■ ACTIVITY ■
All lines containing the string "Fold" must be copied from the entries.

■ EXTRACTED DATA ■
------------------------------
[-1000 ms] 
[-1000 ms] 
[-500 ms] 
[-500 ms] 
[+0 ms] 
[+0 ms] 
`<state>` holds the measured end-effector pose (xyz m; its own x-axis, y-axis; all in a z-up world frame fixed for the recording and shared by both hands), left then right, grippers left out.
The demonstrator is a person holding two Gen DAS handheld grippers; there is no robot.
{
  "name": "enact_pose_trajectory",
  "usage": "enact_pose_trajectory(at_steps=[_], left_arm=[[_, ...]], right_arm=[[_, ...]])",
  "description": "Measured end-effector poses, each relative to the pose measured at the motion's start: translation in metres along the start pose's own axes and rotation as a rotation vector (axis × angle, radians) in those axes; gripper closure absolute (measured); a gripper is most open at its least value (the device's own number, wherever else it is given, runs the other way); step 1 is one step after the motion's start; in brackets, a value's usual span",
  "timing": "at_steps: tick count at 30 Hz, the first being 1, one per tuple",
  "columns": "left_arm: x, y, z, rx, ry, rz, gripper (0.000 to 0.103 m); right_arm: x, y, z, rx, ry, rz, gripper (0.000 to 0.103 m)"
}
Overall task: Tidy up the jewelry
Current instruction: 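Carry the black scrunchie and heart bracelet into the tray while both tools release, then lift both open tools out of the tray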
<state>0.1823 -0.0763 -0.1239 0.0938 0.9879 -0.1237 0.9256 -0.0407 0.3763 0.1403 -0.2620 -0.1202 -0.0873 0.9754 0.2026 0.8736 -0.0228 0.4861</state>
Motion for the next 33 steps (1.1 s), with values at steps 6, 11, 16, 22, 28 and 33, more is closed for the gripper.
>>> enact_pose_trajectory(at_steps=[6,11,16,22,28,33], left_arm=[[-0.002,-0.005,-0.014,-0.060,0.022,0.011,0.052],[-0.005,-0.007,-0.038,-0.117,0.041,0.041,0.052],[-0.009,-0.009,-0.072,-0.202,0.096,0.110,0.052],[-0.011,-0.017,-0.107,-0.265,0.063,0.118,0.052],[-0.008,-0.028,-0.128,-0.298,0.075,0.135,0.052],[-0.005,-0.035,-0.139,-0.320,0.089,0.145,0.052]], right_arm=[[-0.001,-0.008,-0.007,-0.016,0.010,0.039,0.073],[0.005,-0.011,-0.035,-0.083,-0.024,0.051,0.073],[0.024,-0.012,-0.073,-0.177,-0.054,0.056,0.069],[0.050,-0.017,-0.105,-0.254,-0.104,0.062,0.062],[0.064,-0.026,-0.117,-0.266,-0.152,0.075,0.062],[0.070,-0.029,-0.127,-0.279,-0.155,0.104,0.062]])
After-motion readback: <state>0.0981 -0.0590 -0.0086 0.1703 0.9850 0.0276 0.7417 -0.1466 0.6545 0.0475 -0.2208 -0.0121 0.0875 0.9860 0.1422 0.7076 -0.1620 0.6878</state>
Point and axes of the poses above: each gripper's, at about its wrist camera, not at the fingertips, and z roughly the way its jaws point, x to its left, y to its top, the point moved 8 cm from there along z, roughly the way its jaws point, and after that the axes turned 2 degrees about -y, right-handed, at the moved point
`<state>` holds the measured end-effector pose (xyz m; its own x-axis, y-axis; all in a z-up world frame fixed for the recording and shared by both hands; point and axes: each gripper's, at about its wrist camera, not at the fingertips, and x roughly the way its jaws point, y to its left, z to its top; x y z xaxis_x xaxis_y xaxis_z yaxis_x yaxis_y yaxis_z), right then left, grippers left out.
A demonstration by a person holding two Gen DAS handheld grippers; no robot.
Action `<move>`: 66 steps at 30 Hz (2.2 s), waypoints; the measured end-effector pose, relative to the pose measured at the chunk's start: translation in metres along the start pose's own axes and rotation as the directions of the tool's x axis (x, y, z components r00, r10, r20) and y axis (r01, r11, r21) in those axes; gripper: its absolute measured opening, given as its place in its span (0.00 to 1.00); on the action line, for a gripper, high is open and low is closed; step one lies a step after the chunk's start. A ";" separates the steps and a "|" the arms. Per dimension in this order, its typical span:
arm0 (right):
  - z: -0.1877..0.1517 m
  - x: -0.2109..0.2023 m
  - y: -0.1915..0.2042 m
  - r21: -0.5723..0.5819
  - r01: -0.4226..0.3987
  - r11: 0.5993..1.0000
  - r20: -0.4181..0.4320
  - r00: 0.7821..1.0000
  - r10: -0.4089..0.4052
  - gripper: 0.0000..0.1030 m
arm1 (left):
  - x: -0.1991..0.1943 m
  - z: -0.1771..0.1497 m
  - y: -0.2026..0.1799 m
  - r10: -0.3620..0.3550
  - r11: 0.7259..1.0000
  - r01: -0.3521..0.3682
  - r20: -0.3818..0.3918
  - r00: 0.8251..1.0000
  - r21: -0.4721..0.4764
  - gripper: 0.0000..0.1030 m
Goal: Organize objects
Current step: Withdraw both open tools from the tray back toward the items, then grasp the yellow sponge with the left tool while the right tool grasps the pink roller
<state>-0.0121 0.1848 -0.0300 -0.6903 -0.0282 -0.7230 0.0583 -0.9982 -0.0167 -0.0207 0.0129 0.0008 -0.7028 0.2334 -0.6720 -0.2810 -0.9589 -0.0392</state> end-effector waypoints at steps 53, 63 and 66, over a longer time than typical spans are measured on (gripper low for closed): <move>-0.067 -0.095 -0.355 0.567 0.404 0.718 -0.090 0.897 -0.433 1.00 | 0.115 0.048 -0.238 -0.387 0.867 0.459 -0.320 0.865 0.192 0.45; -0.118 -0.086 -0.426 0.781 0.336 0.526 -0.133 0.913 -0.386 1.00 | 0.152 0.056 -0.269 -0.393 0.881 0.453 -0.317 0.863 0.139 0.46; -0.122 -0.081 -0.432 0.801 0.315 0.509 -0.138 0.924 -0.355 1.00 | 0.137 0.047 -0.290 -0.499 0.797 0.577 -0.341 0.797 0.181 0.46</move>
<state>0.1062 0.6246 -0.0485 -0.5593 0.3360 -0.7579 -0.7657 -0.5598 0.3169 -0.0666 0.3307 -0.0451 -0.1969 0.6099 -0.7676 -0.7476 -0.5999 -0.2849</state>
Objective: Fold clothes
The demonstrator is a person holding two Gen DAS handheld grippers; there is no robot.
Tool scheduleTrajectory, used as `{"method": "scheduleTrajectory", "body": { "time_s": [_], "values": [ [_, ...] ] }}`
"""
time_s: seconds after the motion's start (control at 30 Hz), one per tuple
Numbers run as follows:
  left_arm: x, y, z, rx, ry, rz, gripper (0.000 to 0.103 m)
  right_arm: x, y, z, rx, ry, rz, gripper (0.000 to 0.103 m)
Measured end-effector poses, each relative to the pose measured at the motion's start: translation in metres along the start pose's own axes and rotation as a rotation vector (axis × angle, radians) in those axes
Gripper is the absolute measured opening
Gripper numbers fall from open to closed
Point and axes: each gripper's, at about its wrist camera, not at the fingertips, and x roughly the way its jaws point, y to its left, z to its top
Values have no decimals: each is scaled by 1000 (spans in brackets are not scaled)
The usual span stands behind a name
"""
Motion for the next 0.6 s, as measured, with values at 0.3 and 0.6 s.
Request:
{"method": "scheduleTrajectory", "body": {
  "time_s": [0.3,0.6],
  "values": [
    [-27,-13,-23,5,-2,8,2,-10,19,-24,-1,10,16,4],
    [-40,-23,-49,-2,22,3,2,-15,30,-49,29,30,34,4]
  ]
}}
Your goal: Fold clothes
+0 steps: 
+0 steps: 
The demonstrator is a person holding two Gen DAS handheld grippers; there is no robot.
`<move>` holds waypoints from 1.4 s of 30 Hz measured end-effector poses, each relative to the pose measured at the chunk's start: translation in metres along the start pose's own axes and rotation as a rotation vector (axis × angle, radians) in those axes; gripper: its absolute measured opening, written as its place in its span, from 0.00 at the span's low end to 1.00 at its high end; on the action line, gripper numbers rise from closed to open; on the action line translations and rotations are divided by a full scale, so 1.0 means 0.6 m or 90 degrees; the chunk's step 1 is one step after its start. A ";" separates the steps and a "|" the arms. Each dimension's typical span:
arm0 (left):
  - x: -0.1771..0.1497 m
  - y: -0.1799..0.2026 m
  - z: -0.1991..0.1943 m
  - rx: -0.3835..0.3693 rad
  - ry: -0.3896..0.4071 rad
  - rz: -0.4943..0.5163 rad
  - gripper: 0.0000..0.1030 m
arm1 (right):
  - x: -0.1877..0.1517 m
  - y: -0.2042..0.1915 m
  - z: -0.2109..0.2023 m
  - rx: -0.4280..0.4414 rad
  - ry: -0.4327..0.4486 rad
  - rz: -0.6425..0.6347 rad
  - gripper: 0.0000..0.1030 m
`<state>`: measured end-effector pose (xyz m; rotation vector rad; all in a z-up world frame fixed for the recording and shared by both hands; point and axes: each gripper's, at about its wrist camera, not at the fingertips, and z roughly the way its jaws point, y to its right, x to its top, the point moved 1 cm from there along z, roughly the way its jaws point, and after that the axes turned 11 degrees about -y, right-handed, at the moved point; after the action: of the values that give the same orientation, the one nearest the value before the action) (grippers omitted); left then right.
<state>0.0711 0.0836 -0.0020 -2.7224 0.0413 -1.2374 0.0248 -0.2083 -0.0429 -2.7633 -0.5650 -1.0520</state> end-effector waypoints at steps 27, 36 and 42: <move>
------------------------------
■ SOLVED PROBLEM ■
Objective: Fold clothes
Your goal: Fold clothes

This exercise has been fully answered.